Formal Verification vs Testing and C

  • Some commenters applaud emphasizing provability over testing for high‑integrity code; others warn verification only proves conformance to a (possibly flawed) spec and doesn’t cover timing side channels, microarchitectural flaws, etc.
  • Comparisons raised:
    • SPARK vs Rust: SPARK can express and prove more properties (e.g., range types, functional proofs), while Rust primarily targets memory safety.
    • Verified C paths (CompCert, Frama‑C, proprietary tools) are mentioned; several people who tried both say SPARK’s type system makes proofs easier than for pointer‑heavy C.
  • Skeptics doubt any language will truly “replace C” for OS/low‑level work; they see this more as adding a verified island inside a C sea.

AI, Proof Assistants, and the Future

  • Some argue the real future path to pervasive verification is AI‑assisted proof and code generation, not niche languages.
  • Others are cautious:
    • Current LLMs struggle with non‑mainstream domains (Ada/SPARK, advanced math, borrow checkers) and often hallucinate APIs or incorrect arguments.
    • AI‑generated code in non‑verified languages may increase subtle concurrency and logic bugs if developers over‑trust completions.
  • A promising niche proposed: AI as a helper for generating verification annotations and boilerplate in already‑formal ecosystems (SPARK, Coq‑based systems), where results are still checked by deterministic tools.

GPU Security and Threat Model

  • Some initially question why Nvidia needs strong security: “they just make graphics cards.”
  • Counterpoints:
    • Modern GPUs carry RISC‑V roots of trust akin to T2/ME/PSP, enforce secure boot chains, isolation, and feature segmentation.
    • GPUs are central to national‑scale AI infrastructure and used in safety‑critical domains (automotive, drones); compromise of firmware or RoT is high‑impact.
  • Discussion touches on GPU rootkits and DMA capabilities; concerns about “kludgey” GPU architectures and mailbox/VRAM transfer bottlenecks surface.

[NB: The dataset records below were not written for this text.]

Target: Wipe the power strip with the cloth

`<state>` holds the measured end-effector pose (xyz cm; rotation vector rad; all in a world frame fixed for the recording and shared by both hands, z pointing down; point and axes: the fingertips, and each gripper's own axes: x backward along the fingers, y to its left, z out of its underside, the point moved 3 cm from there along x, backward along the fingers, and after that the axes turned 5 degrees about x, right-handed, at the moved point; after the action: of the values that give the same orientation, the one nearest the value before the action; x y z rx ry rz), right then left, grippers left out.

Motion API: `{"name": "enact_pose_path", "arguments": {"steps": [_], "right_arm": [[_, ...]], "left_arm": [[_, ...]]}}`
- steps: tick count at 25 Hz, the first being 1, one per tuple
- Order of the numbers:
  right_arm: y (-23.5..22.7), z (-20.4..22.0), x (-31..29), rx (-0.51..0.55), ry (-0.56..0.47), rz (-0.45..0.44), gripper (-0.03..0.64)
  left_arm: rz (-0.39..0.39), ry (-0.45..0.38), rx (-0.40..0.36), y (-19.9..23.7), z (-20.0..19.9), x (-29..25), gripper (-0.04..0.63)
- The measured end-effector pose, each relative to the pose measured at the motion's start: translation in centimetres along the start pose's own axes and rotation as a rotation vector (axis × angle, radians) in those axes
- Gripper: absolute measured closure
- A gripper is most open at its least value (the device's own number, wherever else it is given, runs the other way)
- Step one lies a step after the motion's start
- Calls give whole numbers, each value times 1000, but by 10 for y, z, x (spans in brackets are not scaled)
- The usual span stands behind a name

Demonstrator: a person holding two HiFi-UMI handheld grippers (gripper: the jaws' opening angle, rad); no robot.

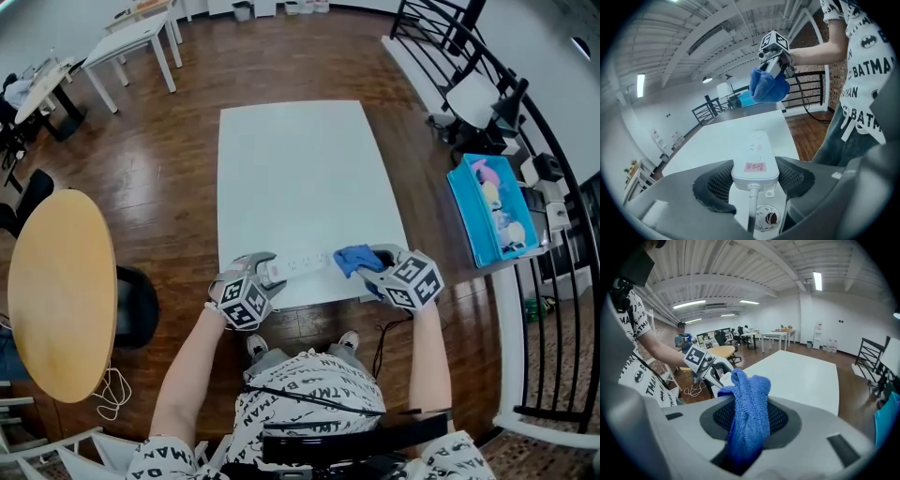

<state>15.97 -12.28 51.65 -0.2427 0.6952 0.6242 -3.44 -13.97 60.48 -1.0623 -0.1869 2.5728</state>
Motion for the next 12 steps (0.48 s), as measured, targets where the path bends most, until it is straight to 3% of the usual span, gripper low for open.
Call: {"name": "enact_pose_path", "arguments": {"steps": [6, 12], "right_arm": [[-8, 19, 1, -107, -26, 79, 480], [-5, 33, -2, -154, -20, 98, 480]], "left_arm": [[55, -11, 79, 15, 4, -24, 313], [101, 14, 71, 22, 12, -39, 313]]}}
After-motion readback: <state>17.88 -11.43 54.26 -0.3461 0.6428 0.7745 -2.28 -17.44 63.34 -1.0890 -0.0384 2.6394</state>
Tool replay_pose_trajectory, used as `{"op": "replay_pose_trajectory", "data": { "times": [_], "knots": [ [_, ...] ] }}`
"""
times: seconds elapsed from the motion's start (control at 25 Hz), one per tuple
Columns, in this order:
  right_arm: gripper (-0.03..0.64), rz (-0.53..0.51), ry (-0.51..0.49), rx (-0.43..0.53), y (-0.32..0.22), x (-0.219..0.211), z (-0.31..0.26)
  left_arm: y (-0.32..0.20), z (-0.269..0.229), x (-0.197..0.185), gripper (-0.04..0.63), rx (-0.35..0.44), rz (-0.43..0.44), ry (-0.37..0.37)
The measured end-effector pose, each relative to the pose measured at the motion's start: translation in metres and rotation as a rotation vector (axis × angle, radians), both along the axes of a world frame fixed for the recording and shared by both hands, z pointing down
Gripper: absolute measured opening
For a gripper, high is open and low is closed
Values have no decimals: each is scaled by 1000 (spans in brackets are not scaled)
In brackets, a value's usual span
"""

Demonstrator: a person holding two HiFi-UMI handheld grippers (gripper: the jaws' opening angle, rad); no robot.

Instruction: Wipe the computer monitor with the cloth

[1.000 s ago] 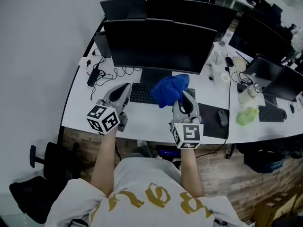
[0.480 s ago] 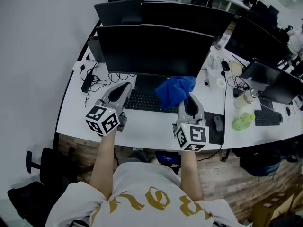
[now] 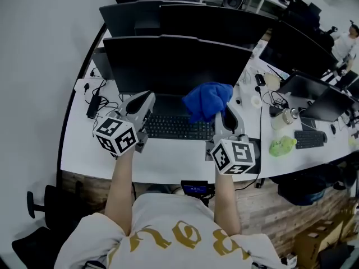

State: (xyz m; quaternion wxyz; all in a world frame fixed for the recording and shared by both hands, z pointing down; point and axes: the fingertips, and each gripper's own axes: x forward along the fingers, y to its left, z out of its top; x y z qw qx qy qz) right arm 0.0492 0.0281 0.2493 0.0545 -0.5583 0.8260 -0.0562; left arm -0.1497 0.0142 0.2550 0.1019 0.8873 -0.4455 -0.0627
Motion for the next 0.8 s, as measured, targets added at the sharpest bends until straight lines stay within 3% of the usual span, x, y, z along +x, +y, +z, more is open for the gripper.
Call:
{"op": "replay_pose_trajectory", "data": {
  "times": [0.36, 0.8],
  "knots": [
    [72, 21, 34, 36, -46, -28, -29, -51, -11, -14, 0, 1, 66, 23],
    [72, 45, 45, 65, -92, -65, -52, -82, -22, -14, 0, 39, 239, 118]
  ]
}}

SPARK Tooling, Licensing, and Activity

  • Clarifications:
    • SPARK and GNATprove are open source and freely available; commercial “SPARK Pro” mainly adds support, newer releases, and “wavefronts” (details not fully explained in thread).
    • The project’s commit history is cited as evidence it’s actively developed, countering claims of being “largely untouched.”
  • Alire is highlighted as the de‑facto package manager/distribution channel for the free toolchain.

Language Design and Safety Features

  • Ada/SPARK features praised:
    • Range types, derived types, subtype predicates, and bounds‑checked arrays/strings that prevent many classes of errors by construction.
    • Ease of modeling bit‑packed registers and network/packet formats compared to many mainstream languages.
  • Some view these strong types as “creepy” or alien compared to plain integers; fans argue they eliminate whole bug categories and are closer to what safety‑critical domains need.

Alternatives and Broader System Ideas

  • Suggestions include:
    • Using verifiable C subsets and verified compilers instead of switching languages.
    • Avoiding opaque binary blobs entirely by distributing intermediate representations and compiling on‑device; critics label this unrealistic due to performance, IP, and ecosystem hurdles.
  • There is recurring tension between “ideal” verified stacks and messy real‑world constraints (existing C++ ecosystems, proprietary drivers, hardware quirks).